» **WHAT THE TASK REQUIRES**:
The word "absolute": in how many lines of the records does it appear? Reply with the number alone.

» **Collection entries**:
**********

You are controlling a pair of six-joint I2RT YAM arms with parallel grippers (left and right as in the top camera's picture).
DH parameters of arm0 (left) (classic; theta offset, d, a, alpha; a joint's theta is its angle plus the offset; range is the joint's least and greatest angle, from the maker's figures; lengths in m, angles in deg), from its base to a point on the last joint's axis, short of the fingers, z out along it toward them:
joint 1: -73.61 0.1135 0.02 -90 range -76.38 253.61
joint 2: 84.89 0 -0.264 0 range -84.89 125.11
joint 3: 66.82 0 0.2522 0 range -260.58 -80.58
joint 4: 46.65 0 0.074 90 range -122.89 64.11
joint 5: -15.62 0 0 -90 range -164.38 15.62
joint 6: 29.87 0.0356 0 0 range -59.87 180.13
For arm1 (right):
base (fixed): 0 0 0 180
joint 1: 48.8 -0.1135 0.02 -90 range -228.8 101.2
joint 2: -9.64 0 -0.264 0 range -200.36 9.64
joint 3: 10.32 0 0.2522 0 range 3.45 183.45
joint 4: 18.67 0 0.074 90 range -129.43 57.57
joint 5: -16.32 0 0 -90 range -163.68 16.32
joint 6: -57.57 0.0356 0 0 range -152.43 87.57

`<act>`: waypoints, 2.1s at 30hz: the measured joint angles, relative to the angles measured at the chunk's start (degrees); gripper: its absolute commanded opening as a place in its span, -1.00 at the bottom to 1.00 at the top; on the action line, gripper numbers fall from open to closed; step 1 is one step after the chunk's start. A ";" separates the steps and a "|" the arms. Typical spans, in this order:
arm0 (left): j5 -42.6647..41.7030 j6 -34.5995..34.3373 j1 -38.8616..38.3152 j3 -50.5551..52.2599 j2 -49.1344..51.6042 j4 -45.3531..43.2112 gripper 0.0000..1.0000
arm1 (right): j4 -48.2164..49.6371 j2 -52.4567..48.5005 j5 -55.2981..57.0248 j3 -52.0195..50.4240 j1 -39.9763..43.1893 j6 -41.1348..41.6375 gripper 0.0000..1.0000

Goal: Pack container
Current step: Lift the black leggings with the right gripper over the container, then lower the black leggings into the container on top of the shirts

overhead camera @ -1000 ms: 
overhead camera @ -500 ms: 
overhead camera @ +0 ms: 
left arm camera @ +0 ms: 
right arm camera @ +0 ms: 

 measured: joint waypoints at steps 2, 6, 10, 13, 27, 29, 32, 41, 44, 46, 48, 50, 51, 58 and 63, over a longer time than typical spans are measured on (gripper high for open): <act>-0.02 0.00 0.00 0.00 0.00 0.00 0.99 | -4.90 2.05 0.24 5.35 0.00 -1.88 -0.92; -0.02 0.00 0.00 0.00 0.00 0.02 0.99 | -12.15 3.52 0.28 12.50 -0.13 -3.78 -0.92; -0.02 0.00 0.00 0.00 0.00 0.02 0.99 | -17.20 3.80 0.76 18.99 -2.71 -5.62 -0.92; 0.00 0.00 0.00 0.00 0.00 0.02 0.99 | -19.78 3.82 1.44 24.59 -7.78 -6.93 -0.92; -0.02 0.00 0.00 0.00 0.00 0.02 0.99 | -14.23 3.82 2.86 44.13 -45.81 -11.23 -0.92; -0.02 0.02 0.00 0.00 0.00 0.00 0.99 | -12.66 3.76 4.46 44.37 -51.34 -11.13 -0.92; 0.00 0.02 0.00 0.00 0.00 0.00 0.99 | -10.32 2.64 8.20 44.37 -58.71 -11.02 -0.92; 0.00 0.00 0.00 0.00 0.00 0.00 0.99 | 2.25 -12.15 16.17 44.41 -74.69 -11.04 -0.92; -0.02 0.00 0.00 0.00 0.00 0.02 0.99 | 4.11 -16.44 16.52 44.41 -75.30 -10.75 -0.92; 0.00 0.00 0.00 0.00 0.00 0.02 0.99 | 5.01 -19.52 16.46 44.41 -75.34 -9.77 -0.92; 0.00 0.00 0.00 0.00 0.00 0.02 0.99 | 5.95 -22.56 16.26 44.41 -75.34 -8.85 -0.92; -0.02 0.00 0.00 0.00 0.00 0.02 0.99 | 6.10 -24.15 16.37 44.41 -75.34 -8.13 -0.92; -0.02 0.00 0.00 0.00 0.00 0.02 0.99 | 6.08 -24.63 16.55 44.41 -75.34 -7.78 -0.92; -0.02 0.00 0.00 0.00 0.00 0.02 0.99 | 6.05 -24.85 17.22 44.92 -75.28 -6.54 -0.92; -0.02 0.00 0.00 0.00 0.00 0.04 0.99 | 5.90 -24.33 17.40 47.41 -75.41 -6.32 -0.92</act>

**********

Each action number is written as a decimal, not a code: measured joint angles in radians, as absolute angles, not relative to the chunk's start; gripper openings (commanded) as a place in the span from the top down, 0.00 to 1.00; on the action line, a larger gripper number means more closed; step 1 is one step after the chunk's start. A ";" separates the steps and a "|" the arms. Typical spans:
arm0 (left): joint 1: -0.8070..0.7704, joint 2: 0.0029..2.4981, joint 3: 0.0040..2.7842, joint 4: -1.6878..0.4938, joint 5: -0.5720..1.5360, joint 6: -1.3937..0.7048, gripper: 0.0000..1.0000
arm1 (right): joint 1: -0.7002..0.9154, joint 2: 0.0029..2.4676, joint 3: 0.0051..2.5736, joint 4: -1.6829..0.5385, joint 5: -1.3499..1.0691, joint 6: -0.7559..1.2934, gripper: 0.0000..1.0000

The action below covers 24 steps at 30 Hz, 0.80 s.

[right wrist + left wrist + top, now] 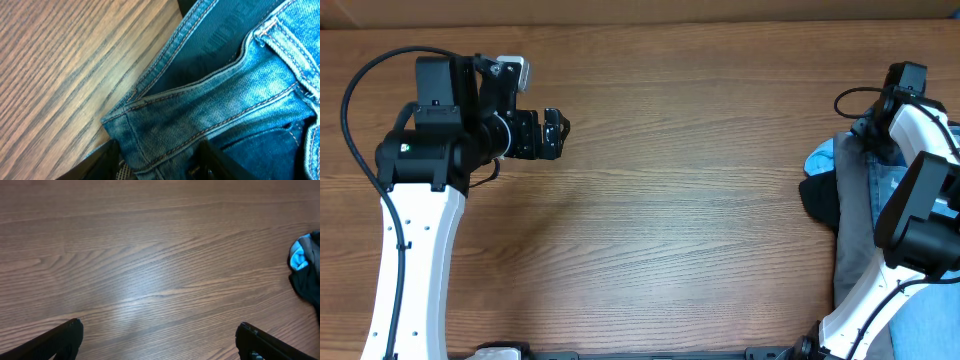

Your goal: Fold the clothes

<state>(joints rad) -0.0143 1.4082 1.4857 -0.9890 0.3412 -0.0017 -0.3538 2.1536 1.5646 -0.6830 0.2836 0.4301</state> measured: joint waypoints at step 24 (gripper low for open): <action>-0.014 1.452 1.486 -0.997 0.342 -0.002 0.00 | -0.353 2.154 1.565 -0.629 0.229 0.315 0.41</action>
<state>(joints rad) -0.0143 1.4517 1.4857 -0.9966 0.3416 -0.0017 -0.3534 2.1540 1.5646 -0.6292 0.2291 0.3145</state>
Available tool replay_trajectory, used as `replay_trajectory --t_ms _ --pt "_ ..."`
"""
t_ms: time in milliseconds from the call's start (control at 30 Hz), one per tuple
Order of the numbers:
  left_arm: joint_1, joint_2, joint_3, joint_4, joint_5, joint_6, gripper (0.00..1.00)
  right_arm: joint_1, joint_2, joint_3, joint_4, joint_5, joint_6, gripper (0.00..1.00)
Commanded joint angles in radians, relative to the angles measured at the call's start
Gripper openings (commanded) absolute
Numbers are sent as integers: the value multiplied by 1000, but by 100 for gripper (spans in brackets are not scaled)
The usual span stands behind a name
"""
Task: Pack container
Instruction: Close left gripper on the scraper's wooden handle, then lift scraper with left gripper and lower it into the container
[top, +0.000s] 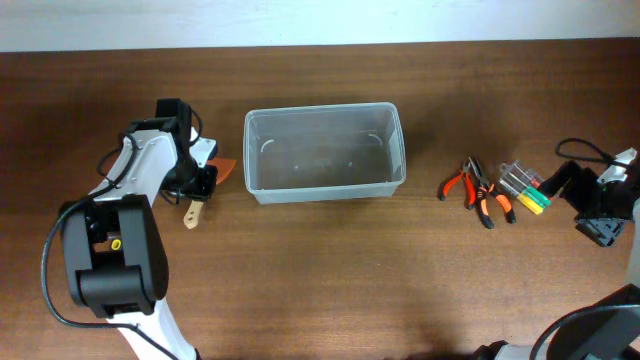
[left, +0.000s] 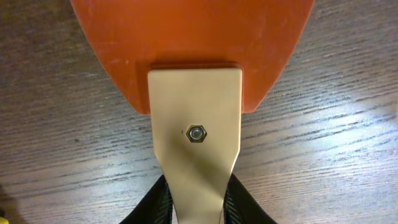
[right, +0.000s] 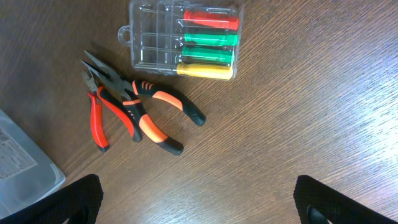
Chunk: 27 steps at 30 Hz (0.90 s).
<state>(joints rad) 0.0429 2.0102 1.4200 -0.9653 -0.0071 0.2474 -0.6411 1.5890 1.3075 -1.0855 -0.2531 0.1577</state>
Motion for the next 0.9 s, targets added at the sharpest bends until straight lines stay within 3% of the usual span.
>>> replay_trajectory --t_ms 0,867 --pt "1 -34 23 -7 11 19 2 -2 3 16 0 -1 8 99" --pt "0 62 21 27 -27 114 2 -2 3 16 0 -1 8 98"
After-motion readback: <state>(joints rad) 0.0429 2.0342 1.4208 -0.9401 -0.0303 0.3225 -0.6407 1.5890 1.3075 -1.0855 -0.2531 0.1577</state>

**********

» **TASK RESPONSE**:
3